Work required> Beginning with the line that holds "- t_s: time", please retype each line through the end of the listing below, both ends included, and nothing more.
● ● ●
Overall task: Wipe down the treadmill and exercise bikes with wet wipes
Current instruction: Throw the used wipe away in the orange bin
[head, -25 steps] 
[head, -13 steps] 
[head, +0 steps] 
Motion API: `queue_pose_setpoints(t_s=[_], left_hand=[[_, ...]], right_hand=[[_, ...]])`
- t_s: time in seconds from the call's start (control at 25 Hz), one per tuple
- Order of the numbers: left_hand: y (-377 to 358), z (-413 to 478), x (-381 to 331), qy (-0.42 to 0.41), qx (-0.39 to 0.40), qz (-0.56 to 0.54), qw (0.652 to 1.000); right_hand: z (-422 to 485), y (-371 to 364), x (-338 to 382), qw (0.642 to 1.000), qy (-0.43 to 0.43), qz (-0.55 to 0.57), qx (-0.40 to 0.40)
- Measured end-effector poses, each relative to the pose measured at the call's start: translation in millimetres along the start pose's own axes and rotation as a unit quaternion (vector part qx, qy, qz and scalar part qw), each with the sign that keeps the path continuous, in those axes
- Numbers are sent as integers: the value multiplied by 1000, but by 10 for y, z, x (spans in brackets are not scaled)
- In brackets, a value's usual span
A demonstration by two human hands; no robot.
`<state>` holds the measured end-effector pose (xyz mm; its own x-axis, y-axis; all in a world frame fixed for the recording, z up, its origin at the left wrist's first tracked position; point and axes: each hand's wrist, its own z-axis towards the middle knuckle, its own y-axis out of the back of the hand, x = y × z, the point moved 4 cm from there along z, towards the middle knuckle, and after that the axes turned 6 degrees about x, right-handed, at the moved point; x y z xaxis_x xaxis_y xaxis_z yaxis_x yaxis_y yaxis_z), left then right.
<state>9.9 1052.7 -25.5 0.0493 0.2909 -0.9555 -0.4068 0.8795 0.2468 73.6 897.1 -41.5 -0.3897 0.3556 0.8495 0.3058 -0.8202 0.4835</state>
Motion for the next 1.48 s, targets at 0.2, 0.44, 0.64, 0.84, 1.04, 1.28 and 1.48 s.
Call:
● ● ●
Result of the exercise>
- t_s: time in seconds from the call's start (control at 25 Hz), one per tuple
- Order of the numbers: left_hand: y (-377 to 358), z (-413 to 478), x (-381 to 331), qy (-0.42 to 0.41), qx (-0.39 to 0.40), qz (-0.56 to 0.54), qw (0.652 to 1.000); right_hand: z (-422 to 485), y (-371 to 364), x (-338 to 382), qw (0.642 to 1.000), qy (-0.43 to 0.43), qz (-0.55 to 0.57), qx (-0.40 to 0.40)
- Measured end-effector poses, each relative to the pose measured at the call's start: translation in millimetres along the start pose's own axes and rotation as a unit quaternion (vector part qx, qy, qz and scalar part qw), each with the sign that keeps the path continuous, in those axes
- Numbers are sent as integers: the value multiplied by 1000, but by 10 for y, z, x (spans in brackets are not scaled)
- In brackets, a value's usual span
A demonstration by two human hands; no robot.
`<state>` holds the measured end-effector pose (xyz mm; its own x-axis, y-axis; all in a world frame fixed for the recording, z up, its origin at the left wrist's first tracked position; point and axes: each hand's wrist, its own z-axis towards the middle knuckle, its own y-axis out of the back of the hand, x = y × z, the point moved 4 cm from there along z, towards the middle knuckle, and after that the axes turned 6 degrees about x, right-handed, at the moved point; x y z xaxis_x xaxis_y xaxis_z yaxis_x yaxis_y yaxis_z), left then right.
<state>9.9 1052.7 -25.5 0.0493 0.2909 -0.9555 -0.4068 0.8795 0.2468 73.6 897.1 -41.5 -0.3897 0.3556 0.8495 0.3058 -0.8202 0.4835</state>
Motion for the next 1.48 s, targets at 0.2, 0.44, 0.64, 0.84, 1.04, 1.28 and 1.48 s.
Call:

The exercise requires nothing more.